━━ MATERIAL PROVIDED ━━
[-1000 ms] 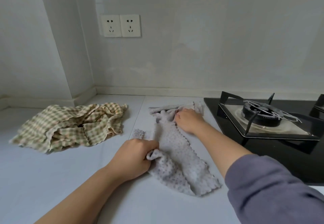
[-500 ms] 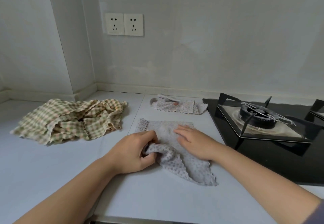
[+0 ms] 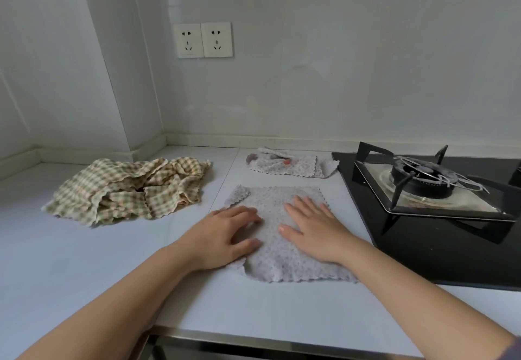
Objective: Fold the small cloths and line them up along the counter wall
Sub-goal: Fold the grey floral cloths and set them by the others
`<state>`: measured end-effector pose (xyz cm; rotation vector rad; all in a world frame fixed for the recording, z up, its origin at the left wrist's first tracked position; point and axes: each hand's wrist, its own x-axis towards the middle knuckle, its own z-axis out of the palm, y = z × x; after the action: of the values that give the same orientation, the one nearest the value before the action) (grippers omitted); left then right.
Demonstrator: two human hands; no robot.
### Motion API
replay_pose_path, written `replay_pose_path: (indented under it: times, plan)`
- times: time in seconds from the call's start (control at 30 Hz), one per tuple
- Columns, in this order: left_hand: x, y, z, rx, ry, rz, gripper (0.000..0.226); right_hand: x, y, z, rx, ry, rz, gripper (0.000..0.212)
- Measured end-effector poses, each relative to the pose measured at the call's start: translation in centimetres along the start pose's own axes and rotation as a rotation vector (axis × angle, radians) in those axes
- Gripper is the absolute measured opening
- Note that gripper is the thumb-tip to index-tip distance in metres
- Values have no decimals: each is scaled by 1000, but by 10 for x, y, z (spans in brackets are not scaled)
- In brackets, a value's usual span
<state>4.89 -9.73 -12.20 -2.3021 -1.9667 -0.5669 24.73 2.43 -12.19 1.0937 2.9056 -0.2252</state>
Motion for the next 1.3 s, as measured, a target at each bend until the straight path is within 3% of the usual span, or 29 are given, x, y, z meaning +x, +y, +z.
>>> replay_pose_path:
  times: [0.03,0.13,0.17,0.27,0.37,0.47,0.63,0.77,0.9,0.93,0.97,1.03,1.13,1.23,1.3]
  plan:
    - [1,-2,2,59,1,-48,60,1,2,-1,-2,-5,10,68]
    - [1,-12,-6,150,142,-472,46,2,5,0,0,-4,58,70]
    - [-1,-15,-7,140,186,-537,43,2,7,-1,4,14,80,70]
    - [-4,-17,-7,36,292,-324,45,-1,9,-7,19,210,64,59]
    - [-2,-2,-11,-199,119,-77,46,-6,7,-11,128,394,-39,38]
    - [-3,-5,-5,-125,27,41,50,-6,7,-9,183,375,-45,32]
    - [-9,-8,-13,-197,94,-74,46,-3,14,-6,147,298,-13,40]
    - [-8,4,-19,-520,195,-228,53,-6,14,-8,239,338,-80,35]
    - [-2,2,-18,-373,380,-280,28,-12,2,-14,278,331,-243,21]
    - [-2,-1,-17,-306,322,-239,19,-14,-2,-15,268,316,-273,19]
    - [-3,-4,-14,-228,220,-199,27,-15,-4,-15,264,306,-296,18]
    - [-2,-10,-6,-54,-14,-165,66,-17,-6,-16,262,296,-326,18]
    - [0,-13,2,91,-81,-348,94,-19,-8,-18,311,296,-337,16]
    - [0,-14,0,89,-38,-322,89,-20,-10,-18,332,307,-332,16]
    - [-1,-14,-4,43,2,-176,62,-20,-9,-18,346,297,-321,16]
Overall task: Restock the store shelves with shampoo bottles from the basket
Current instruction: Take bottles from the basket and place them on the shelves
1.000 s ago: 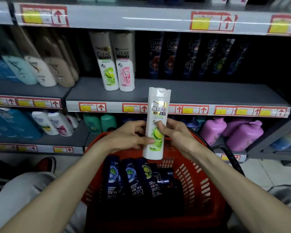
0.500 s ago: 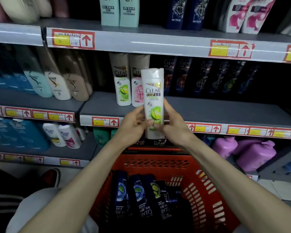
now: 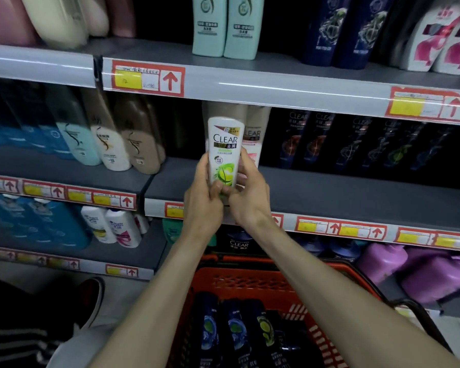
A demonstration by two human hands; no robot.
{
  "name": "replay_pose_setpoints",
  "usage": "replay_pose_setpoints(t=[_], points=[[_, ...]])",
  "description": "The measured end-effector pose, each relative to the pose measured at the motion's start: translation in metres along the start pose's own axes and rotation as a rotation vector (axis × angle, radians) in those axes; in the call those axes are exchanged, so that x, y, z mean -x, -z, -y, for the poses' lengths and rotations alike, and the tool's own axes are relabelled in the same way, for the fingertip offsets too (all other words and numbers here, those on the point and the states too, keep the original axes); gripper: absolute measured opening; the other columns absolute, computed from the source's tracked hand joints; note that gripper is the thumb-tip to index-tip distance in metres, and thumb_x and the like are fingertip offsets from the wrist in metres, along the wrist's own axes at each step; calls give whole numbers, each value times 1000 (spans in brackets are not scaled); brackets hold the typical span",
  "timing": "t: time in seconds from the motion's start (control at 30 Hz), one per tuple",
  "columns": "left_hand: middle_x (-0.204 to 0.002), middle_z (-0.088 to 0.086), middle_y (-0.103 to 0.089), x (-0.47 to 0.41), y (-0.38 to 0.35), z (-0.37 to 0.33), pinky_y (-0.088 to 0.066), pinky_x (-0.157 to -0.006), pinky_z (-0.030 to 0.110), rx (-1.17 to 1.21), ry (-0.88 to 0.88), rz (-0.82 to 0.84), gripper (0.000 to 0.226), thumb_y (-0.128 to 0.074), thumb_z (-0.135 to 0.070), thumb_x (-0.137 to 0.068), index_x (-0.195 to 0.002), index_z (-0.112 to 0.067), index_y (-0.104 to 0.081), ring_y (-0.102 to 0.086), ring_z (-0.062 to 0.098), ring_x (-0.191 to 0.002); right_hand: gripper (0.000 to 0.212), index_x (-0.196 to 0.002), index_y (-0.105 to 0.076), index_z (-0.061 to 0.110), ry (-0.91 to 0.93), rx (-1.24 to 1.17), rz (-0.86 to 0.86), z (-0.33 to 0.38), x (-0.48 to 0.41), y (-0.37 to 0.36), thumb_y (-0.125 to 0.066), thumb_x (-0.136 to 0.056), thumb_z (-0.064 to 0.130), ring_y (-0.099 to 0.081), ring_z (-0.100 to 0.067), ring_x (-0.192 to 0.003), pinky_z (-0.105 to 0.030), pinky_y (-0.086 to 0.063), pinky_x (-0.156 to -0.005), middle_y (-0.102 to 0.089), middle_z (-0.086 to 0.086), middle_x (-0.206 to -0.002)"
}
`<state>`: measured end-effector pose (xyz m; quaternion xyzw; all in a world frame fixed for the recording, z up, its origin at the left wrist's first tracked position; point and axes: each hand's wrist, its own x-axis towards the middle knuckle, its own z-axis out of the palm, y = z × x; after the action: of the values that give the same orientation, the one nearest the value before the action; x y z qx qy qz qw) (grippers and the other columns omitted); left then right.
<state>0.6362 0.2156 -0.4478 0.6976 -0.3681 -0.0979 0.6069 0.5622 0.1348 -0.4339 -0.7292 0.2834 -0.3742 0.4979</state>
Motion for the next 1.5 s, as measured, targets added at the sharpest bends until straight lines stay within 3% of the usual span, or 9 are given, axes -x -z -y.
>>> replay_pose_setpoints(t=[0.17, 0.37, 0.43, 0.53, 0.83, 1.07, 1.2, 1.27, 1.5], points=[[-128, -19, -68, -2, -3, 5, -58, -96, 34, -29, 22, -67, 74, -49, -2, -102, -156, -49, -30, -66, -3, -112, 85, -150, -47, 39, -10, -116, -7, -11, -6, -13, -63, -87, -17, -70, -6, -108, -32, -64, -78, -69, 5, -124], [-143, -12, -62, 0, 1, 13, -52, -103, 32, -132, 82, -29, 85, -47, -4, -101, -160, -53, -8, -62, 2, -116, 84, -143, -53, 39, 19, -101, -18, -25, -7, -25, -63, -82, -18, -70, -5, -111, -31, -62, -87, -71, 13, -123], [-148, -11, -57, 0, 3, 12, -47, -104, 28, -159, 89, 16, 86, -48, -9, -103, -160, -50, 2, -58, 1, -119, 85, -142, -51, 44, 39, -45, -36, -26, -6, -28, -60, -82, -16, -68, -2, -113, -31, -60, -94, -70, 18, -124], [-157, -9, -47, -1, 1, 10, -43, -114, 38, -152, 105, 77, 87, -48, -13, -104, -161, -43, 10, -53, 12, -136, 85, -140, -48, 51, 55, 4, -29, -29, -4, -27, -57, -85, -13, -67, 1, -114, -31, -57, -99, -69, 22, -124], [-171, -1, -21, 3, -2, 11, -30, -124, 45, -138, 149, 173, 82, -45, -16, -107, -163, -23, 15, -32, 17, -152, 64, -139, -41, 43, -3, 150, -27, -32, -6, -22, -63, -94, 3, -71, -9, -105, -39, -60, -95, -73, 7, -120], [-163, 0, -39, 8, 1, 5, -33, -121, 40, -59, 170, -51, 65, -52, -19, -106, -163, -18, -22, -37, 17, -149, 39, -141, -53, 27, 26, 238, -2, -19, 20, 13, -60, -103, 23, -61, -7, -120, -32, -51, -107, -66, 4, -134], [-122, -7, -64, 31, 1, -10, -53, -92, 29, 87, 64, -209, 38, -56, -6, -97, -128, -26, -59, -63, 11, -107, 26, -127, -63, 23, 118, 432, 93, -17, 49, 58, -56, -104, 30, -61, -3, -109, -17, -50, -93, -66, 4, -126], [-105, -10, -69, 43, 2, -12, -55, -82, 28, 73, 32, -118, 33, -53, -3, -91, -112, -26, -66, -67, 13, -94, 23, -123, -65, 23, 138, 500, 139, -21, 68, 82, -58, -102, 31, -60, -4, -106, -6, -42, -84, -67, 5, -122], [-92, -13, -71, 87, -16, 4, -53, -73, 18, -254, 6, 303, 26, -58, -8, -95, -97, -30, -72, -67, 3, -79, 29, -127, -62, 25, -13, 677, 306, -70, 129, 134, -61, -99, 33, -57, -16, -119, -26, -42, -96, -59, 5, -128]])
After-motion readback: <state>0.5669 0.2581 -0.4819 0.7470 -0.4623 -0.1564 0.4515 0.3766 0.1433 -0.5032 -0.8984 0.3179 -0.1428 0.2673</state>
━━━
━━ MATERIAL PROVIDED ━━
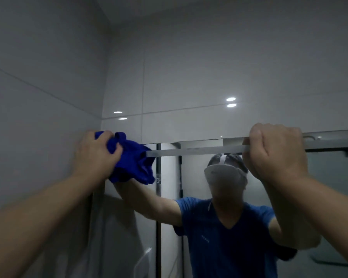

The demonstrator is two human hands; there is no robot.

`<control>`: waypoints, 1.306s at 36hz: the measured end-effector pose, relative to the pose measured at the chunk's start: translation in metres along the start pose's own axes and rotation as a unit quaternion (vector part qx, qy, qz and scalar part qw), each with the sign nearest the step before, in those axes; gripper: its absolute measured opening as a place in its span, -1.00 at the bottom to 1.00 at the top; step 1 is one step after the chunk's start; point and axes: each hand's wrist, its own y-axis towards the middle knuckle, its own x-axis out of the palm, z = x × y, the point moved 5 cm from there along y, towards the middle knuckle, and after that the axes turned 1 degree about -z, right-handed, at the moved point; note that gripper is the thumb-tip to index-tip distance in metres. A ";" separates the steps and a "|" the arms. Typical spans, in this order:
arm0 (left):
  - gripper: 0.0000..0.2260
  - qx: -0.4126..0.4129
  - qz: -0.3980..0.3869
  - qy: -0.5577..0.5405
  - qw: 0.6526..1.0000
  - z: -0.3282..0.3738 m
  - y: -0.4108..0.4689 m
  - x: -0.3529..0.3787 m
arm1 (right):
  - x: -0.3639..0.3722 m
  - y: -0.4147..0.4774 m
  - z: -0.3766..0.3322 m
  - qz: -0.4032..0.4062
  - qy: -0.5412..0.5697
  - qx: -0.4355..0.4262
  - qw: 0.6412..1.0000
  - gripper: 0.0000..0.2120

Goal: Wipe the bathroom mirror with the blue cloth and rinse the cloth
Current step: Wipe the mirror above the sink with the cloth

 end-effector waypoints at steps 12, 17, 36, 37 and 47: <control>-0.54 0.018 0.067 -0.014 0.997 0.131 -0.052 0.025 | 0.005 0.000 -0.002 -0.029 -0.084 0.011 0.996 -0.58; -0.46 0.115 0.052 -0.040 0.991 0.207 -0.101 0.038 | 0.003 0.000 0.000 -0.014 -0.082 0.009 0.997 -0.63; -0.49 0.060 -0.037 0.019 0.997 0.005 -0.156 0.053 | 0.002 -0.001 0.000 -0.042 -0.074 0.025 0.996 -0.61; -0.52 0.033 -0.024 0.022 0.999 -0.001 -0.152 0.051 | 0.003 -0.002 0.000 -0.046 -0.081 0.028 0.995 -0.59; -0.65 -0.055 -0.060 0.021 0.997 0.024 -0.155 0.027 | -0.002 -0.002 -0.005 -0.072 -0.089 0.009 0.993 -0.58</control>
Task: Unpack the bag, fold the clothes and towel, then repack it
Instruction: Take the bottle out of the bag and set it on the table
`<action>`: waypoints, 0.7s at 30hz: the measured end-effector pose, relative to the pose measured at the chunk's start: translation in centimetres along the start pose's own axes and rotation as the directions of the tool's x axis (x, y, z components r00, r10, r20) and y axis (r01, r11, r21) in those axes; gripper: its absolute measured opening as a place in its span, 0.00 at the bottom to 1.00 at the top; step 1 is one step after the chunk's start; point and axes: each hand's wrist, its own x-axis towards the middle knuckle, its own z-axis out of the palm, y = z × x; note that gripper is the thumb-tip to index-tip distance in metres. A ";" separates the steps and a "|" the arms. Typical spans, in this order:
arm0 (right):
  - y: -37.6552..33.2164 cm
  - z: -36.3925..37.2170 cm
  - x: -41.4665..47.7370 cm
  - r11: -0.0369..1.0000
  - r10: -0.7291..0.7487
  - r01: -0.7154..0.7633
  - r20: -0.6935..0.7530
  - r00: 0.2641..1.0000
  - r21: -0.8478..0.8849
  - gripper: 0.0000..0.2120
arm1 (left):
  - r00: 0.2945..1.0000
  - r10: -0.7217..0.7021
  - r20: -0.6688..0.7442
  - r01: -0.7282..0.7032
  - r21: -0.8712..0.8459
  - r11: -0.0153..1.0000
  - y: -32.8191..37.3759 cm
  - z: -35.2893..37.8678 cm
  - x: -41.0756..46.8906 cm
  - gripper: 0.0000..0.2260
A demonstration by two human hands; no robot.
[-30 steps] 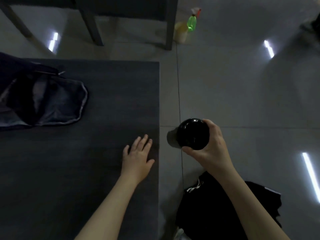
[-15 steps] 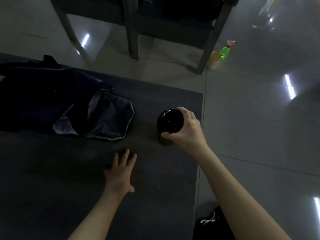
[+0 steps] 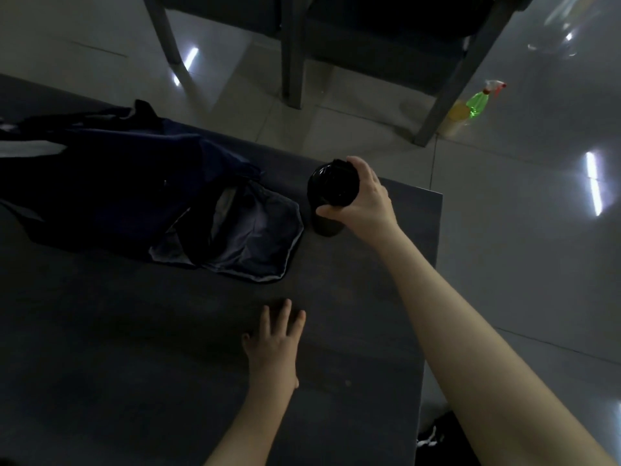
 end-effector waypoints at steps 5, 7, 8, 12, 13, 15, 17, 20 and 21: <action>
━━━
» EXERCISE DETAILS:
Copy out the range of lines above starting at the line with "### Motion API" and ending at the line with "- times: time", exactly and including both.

» RESPONSE TO THE TASK:
### Motion API
replay_pose_path, written `replay_pose_path: (indented under it: times, plan)`
- times: time in seconds from the call's start (control at 30 Hz), one per tuple

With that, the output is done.